[TASK INSTRUCTIONS]:
Only the lines from the first line of the records through the line containing "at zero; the" belong in the answer. Copy them exactly.

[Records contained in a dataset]
• • • • •

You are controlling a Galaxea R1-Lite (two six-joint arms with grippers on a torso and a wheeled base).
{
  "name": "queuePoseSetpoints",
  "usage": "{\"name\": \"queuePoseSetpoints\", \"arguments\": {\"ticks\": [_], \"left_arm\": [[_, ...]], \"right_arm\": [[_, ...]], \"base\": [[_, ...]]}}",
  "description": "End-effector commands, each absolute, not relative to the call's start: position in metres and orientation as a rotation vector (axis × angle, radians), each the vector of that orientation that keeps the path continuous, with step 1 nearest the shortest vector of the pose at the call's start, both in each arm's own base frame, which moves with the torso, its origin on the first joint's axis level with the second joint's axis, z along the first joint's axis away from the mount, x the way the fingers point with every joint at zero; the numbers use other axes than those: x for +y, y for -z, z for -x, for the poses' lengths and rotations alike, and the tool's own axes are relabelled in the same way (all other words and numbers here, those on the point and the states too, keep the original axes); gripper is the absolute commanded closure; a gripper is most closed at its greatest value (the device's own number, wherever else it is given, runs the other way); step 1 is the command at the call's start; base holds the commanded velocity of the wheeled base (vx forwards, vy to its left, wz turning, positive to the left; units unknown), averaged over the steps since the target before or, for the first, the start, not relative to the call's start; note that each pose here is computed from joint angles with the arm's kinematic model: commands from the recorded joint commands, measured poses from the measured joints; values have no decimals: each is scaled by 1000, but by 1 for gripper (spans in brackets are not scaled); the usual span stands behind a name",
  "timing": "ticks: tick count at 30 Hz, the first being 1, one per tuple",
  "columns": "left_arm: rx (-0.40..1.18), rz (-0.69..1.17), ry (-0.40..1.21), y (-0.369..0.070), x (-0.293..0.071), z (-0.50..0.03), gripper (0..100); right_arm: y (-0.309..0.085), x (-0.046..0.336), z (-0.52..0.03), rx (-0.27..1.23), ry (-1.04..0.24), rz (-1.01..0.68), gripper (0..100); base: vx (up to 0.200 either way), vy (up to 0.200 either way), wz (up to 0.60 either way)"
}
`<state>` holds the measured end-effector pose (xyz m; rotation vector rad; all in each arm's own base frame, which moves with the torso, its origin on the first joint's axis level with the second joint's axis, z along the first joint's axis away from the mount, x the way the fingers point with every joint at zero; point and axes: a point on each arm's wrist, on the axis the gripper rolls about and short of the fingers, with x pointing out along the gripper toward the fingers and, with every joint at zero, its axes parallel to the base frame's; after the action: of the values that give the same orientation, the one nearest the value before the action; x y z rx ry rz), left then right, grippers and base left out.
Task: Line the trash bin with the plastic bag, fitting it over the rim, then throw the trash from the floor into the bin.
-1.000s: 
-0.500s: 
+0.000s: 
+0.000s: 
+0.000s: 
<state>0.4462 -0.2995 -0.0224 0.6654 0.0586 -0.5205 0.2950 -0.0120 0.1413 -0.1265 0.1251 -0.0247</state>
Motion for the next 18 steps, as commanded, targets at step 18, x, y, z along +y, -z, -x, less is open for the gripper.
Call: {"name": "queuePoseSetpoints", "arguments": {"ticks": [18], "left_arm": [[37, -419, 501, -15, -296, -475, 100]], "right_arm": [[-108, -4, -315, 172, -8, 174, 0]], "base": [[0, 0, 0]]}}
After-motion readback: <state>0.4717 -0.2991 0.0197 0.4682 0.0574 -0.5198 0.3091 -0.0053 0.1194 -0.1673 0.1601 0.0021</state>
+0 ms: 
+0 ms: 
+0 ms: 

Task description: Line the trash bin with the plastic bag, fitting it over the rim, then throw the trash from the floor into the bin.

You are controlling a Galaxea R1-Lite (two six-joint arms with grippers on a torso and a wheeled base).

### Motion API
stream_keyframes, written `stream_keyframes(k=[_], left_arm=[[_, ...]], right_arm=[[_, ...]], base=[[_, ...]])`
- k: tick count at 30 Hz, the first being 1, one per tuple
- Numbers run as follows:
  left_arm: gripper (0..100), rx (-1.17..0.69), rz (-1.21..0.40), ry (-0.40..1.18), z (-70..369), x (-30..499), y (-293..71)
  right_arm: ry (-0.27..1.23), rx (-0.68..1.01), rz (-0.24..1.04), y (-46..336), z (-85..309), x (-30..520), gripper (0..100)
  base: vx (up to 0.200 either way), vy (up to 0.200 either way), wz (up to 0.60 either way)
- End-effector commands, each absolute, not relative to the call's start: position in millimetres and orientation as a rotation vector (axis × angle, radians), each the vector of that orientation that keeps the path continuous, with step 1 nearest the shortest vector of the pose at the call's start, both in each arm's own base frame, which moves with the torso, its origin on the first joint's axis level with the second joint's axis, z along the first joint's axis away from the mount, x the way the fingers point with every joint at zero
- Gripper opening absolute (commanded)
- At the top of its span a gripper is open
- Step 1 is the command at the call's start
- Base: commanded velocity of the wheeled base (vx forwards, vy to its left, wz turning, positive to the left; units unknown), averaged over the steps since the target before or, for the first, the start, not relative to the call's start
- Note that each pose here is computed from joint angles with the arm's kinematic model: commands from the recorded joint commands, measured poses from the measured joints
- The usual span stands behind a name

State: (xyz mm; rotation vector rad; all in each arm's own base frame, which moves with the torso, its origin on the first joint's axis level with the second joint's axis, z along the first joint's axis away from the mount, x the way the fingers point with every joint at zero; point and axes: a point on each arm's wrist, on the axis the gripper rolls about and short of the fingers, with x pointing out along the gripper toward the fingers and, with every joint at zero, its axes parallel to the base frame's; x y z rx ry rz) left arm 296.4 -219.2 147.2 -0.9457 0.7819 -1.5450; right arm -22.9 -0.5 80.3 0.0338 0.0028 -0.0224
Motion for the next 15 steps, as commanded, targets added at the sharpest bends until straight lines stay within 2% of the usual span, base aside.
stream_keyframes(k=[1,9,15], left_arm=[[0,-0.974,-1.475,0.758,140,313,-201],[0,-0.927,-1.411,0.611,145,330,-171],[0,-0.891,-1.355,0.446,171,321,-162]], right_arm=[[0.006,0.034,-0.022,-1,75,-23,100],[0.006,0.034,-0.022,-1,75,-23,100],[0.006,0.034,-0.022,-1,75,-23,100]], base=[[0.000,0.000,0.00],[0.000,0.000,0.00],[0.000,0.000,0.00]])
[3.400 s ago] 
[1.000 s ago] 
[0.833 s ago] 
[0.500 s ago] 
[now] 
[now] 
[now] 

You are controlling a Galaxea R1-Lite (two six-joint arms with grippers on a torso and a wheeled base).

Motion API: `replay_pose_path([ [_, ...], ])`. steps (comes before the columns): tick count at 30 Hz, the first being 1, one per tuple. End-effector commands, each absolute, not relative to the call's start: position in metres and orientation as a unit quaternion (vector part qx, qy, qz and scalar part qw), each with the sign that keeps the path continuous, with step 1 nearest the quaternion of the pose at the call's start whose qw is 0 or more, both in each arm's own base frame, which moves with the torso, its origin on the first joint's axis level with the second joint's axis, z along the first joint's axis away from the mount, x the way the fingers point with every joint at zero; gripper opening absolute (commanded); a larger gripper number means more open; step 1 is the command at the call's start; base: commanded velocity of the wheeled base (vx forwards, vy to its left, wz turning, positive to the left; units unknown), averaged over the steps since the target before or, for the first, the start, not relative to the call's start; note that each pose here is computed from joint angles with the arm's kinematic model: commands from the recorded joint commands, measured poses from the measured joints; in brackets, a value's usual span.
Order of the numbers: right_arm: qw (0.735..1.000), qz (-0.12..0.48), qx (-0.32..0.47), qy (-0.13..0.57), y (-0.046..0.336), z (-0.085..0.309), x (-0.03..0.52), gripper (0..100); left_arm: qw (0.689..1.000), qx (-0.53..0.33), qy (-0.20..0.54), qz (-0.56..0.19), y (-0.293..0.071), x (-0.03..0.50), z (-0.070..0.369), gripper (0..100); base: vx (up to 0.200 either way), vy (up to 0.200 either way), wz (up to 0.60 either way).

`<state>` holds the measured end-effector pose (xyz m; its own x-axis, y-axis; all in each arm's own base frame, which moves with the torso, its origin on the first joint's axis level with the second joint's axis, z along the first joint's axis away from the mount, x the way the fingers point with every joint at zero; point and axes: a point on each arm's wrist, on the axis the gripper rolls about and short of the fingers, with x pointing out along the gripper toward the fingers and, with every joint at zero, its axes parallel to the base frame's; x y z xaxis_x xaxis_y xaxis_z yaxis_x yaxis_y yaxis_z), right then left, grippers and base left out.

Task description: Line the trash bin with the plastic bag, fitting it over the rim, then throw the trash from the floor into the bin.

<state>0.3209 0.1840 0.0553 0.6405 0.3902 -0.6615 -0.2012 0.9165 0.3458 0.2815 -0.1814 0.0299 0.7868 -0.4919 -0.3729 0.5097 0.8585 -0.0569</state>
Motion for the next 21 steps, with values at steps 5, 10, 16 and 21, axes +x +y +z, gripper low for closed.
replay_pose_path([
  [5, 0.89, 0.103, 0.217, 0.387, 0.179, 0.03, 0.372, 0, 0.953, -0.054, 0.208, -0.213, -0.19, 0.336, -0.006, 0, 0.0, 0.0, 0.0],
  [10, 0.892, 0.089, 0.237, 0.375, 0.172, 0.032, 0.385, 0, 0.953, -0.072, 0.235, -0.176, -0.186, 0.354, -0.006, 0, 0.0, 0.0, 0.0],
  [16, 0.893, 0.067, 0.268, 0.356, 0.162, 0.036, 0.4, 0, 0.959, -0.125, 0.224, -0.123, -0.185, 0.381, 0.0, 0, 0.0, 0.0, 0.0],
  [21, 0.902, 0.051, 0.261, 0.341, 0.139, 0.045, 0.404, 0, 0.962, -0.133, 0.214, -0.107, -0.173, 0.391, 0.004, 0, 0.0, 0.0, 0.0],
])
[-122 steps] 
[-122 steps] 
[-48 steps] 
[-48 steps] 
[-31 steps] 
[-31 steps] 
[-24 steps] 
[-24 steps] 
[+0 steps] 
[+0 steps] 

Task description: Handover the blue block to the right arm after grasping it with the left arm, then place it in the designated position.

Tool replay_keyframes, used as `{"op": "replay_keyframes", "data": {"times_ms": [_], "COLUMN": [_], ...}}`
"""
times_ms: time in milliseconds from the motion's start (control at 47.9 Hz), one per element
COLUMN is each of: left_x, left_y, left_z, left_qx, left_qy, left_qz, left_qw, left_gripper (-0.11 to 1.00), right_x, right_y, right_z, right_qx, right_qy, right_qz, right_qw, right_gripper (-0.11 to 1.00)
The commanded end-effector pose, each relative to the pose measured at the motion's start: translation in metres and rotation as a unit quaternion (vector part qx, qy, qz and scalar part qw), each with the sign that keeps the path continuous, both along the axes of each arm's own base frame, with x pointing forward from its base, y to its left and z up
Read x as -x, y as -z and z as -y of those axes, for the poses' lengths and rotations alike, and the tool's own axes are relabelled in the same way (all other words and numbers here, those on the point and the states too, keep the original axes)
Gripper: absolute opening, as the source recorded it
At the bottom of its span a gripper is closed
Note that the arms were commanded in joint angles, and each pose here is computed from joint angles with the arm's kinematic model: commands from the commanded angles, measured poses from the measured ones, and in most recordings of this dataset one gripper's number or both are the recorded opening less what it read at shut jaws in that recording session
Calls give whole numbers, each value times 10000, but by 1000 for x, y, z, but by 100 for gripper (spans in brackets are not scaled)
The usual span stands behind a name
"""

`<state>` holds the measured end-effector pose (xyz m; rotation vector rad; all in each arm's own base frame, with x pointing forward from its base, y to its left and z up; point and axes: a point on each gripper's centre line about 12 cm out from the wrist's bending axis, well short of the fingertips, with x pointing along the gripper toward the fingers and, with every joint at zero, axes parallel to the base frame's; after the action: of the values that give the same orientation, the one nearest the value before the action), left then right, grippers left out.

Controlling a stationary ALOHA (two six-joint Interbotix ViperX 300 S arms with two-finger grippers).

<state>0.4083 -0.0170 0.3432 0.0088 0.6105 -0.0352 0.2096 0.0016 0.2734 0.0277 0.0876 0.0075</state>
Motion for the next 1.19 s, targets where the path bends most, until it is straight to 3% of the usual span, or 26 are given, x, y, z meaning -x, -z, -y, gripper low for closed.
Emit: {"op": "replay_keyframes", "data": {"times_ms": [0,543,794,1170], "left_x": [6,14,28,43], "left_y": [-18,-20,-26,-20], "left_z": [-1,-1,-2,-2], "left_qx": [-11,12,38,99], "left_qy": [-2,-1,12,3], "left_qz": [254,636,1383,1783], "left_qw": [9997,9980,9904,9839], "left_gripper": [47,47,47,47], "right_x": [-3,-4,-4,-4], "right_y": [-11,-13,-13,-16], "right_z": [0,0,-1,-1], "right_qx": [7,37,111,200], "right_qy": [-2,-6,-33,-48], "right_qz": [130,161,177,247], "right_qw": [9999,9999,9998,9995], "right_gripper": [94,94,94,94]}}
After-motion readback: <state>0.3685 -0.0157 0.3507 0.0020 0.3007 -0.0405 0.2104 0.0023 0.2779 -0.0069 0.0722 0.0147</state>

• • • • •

[RESPONSE TO THIS EXERCISE]:
You are controlling a Galaxea R1-Lite (two six-joint arms with grippers on a torso and a wheeled base).
{
  "name": "queuePoseSetpoints",
  "usage": "{\"name\": \"queuePoseSetpoints\", \"arguments\": {\"ticks\": [_], \"left_arm\": [[_, ...]], \"right_arm\": [[_, ...]], \"base\": [[_, ...]]}}",
  "description": "End-effector commands, each absolute, not relative to the call's start: position in metres and orientation as a rotation vector (axis × angle, radians), each the vector of that orientation that keeps the path continuous, with step 1 nearest the shortest vector of the pose at the call's start, both in each arm's own base frame, which moves with the torso, its origin on the first joint's axis level with the second joint's axis, z along the first joint's axis away from the mount, x the way the fingers point with every joint at zero; the numbers use other axes than those: x for +y, y for -z, z for -x, for the poses' lengths and rotations alike, and the tool's own axes are relabelled in the same way (all other words and numbers here, those on the point and the states too, keep the original axes); gripper is the absolute commanded closure; a gripper is most closed at its greatest value (the device's own number, wherever else it is given, runs the other way); step 1 is the command at the call's start; base holds the commanded velocity of the wheeled base (vx forwards, vy to its left, wz turning, positive to the left; units unknown), averaged over the steps since the target before or, for the first, the start, not relative to the call's start; note that each pose here is computed from joint angles with the arm's kinematic model: commands from the recorded joint commands, measured poses from the measured joints; values have no decimals: each is scaled by 1000, but by 1 for gripper (spans in brackets are not scaled); the usual span stands behind a name",

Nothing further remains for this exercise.